Sarra and I went to the Sacramento Zoo a few months back, and decided to go to the Oakland zoo yesterday (I've heard great things about Oakland's setup) and I took a bunch of pictures of their turtles and tortoises. I hope you all enjoy. 

Sacramento:
Their "Tortoise yard" was below the raised platform for the giraffe exhibit. They had 3 Sulcatas, but the other was inside the cement room that they were sleeping in. 












Oakland:
This place had some great, expansive enclosures that were much closer to a natural habitat, than the Sacramento Zoo. They had one Sulcata and at least 5 Aldabras, and who knows how many water turtles mixed in with the alligators, and an indoor reptile and amphibian exhibit. 

Out in the yard





Alligator pool










Aldabras in their feeding/heat room 








































The exhibit was awesome. That whole room had plexiglass walls, and the Tortoises could go out to sun and graze as they pleased. 
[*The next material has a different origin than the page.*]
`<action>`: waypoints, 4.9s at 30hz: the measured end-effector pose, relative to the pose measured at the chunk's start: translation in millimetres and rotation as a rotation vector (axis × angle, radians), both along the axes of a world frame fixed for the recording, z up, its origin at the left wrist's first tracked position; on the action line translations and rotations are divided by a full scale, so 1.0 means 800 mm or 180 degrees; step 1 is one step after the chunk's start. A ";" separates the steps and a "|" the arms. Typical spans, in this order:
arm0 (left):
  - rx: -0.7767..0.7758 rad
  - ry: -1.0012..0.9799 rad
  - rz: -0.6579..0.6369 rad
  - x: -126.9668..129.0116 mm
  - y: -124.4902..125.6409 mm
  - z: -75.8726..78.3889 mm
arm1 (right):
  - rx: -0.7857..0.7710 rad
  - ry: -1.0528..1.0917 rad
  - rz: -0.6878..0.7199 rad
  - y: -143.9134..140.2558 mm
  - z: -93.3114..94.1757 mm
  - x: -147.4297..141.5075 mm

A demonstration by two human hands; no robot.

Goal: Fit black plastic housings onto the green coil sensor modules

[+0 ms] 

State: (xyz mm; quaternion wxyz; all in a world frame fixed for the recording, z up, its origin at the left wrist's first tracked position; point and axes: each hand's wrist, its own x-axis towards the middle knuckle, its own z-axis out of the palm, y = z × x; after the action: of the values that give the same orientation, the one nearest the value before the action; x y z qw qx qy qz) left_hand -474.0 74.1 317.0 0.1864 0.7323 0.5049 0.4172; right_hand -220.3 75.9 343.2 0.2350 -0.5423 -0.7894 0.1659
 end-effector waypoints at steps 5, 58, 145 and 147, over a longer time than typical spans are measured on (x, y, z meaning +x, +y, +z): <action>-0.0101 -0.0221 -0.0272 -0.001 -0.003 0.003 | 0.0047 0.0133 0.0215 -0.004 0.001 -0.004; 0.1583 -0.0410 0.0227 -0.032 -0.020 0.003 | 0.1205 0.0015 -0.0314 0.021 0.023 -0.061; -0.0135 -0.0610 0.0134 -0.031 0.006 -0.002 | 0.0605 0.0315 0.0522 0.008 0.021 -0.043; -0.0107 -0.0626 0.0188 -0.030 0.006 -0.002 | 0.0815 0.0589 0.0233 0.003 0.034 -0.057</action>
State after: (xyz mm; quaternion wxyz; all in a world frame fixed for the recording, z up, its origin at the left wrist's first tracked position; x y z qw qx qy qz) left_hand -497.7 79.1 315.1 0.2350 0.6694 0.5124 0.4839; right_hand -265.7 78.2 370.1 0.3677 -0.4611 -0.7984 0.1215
There's pictures of all kinds of other animals, but I figured I'd keep it to Torts and Turts


----------



## ALDABRAMAN (Jan 1, 2012)

Nice pictures, looks like a fun place.


----------



## PEEEETE (Jan 1, 2012)

I'd rather spend an afternoon at your compound, Hahaha... It was pretty fun though


----------



## dmmj (Jan 1, 2012)

Those water turtles did not look the least bit afraid of the gators.


----------



## PEEEETE (Jan 1, 2012)

Yeah, that kind of surprised me. I wonder why the gators don't care about them


----------



## torti (Jan 2, 2012)

LOL funny thing is I live in Sacramento. Take my kids to the zoo pretty often. But never seen the sulcatas there. Guess they like to hide from me.


----------



## PEEEETE (Jan 2, 2012)

torti said:


> LOL funny thing is I live in Sacramento. Take my kids to the zoo pretty often. But never seen the sulcatas there. Guess they like to hide from me.



Huh, that's weird. We went right when they were feeding them, and hosing out their room, so they kinda had to come out. It didn't seem like all that much room for 3 big Sullies, but still... I have mixed feelings about zoos, really.


----------



## tyler0912 (Jan 2, 2012)

They look in great condition!
Thanks for sharing!


----------



## jensgotfaith (Jan 2, 2012)

I never knew the Sac Zoo had Sulcatas. I wonder how long they've had them.


----------



## pam (Jan 2, 2012)

Great pictures


----------